The data I collected looked like this:

[{
  "effective_query": "",
  "id": "1721",
  "no_results": "False",
  "num_results": "10",
  "num_results_for_query": "About 2,150,000 results (0.33 seconds)\u00a0",
  "page_number": "9",
  "query": "discord.gg site:reddit.com",
  "requested_at": "2017-11-21 06:58:48.987283",
  "requested_by": "localhost",
  "results": [
    {
      "domain": "www.reddit.com",
      "id": "2665",
      "link": "https://www.reddit.com/r/HeistTeams/comments/6543q7/join_heistteams_offical_discord_server_invite/",
      "link_type": "results",
      "rank": "1",
      "serp_id": "1721",
      "snippet": "http://discord.gg/gtao. ... The good thing about discord is if you're like me and your Mic don't work there's a .... Sub still kinda active, but the discord is much more.",
      "time_stamp": "Apr 13, 2017 - 100+ posts - \u200e100+ authors",
      "title": "Join HeistTeam's Offical Discord Server! Invite: discord.gg/gtao - Reddit",
      "visible_link": "https://www.reddit.com/r/HeistTeams/.../join_heistteams_offical_discord_server_invite..."
    },
    {
      "domain": "www.reddit.com",
      "id": "2666",
      "link": "https://www.reddit.com/r/NeebsGaming/comments/6q3wlk/the_official_neebs_gaming_discord/",
      "link_type": "results",
      "rank": "2",
      "serp_id": "1721",
      "snippet": "Ive changed the link in the sidebar over to the official discord or you can join it by following this link here. http://discord.gg/neebsgaming. Here are the rules for\u00a0...",
      "time_stamp": "Jul 28, 2017 - 5 posts - \u200e4 authors",
      "title": "The Official Neebs Gaming Discord! : NeebsGaming - Reddit",
      "visible_link": "https://www.reddit.com/r/NeebsGaming/.../the_official_neebs_gaming_discord/"
    },

I first needed to extract solely the links from the “results” part of the data. So, I used a simple nested for loop to extract just the links. Then, I appended those links’ values to an empty list which will be used later on:

#Load Json
data = json.load(open('discordgg/November2015December2016.json'))

#Get Only Links from JSON
links=[]
for a in data:
	for b in a['results']:
		links.append(b['link'])
		#pprint(b['link'])

Then, I needed to somehow just extract the part of the url that corresponds to the subreddit name. For example, for the url “https://www.reddit.com/r/NeebsGaming/comments/6q3wlk/the_official_neebs_gaming_discord/”, I wanted to extract just “NeebsGaming”. Luckily, all of the links I collected from Reddit followed the same pattern where the subreddit name appeared between “/r/” and the next “/”, so I just used regex to splice and then just selected the correct index of that slice for the list of links:

#Process data using regex to get subreddits
subReddits=[]

for y in links:
	subReddits.append(y.split('/')[4])
	pprint(y.split('/')[4])

Code in its totality:

import urllib, json 
from pprint import pprint

#Load Json
data = json.load(open('discordgg/November2015December2016.json'))

#Get Only Links from JSON
links=[]
for a in data:
	for b in a['results']:
		links.append(b['link'])
		#pprint(b['link'])

#Process data using regex to get subreddits
subReddits=[]

for y in links:
	subReddits.append(y.split('/')[4])
	pprint(y.split('/')[4])

Right now, I’m using the Reddit API and getting short descriptions of those subreddits and then using a simple bags of words algorithm to categorize them. Stay tooned!
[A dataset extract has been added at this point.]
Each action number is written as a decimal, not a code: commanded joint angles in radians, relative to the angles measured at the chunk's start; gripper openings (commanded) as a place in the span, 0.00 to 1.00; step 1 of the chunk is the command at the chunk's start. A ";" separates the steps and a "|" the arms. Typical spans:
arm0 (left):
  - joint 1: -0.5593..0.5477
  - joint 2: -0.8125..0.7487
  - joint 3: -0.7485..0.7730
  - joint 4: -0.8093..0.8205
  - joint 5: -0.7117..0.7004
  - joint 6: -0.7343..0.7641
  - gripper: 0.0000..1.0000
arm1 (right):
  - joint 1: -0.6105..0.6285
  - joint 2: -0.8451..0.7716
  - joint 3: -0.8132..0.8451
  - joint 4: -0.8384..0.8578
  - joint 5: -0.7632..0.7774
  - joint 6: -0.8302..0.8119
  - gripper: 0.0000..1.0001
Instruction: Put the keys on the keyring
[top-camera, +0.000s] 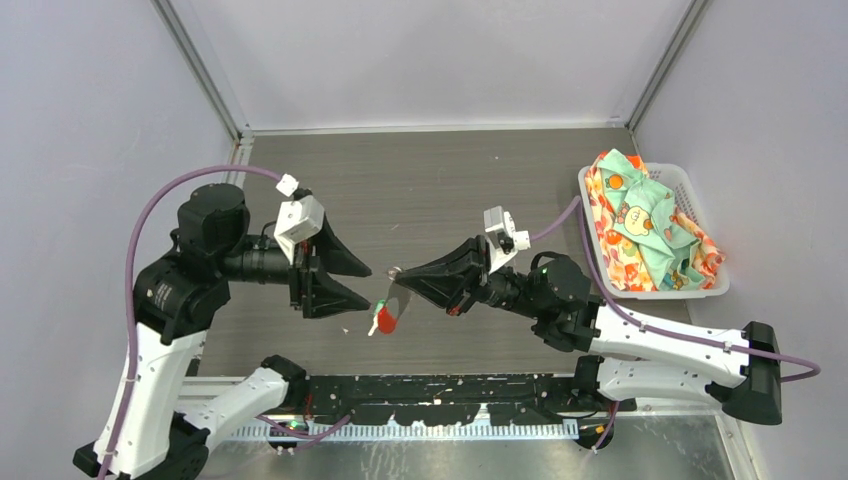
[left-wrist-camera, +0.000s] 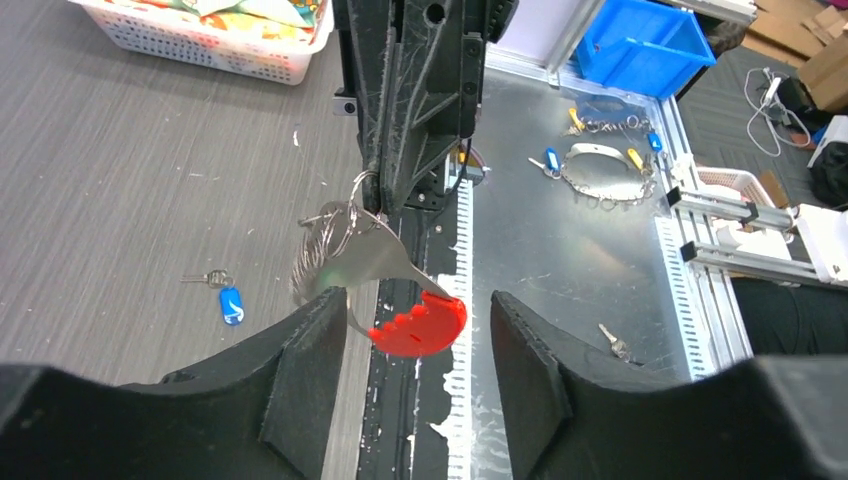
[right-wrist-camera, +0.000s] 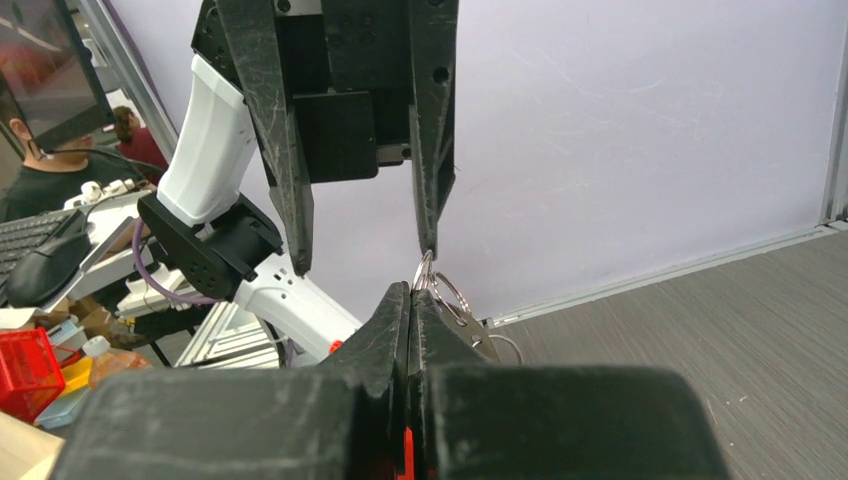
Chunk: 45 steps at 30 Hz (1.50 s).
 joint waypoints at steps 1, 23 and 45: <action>-0.003 0.004 -0.016 0.006 0.037 0.010 0.51 | 0.000 -0.014 0.019 0.027 -0.038 -0.019 0.01; -0.003 0.020 -0.104 0.229 0.132 -0.224 0.19 | 0.001 0.040 0.023 0.107 -0.094 -0.029 0.01; -0.003 0.005 -0.084 0.186 0.136 -0.204 0.16 | 0.001 0.018 0.007 0.122 -0.061 -0.014 0.01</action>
Scraping Google Within A Time Range

For the past few weeks, I’ve been trying to program a way to scrape google search results within a certain time period.

I have been using the GoogleScraper repo developed by NikolaiT which has robust scraping functionalities which speeds up my data collection. Unfortunately, it lacked gathering timestamps and searching within a time stamp. A few days ago, I solved the former issue.

While I was trying to add the searching within a time stamp functionality, I first did multiple search results using the “Custom range time” settings to limit the searches to different time ranges. After running through a couple of searches, I realized a common pattern that I could easily replicate. Here is an example of the time parameters I saw :

&source=lnt&tbs=cdr%3A1%2Ccd_min%3A2015%2Ccd_max%3A2016&tbm=

As you can see, there are two main attributes: cd_min which is the beginning time and cd_max which is the end time.

From there, I dug through the GoogleScraper code and tried to find where the url is formed. After searching and tracing different functions, I found the right location for searching within a specific time range and added a simple line of code:

def get_base_search_url_by_search_engine(config, search_engine_name, search_mode):
    assert search_mode in SEARCH_MODES, 'search mode "{}" is not available'.format(search_mode)

    specific_base_url = config.get('{}_{}_search_url'.format(search_mode, search_engine_name), None) 

    if not specific_base_url:
        specific_base_url = config.get('{}_search_url'.format(search_engine_name), None)

    ipfile = config.get('{}_ip_file'.format(search_engine_name), '')

    if os.path.exists(ipfile):
        with open(ipfile, 'rt') as file:
            ips = file.read().split('\n')
            random_ip = random.choice(ips)
            return random_ip
    specific_base_url += "&source=lnt&tbs=cdr%3A1%2Ccd_min%3A3%2F1%2F2015%2Ccd_max%3A11%2F1%2F2015&tbm=&"
    return specific_base_url 

After validating that this worked correctly, I just appended the right parameters to the url manually evertime I wanted to search at a different time range to save time. Here is my commit for better clarification.

Scraping Google Within a Time Range

For the past few weeks, I’ve been trying to program a way to scrape google search results within a certain time period.

I have been using the GoogleScraper repo developed by NikolaiT which has robust scraping functionalities which speeds up my data collection. Unfortunately, it lacked gathering timestamps and searching within a time stamp. A few days ago, I solved the former issue.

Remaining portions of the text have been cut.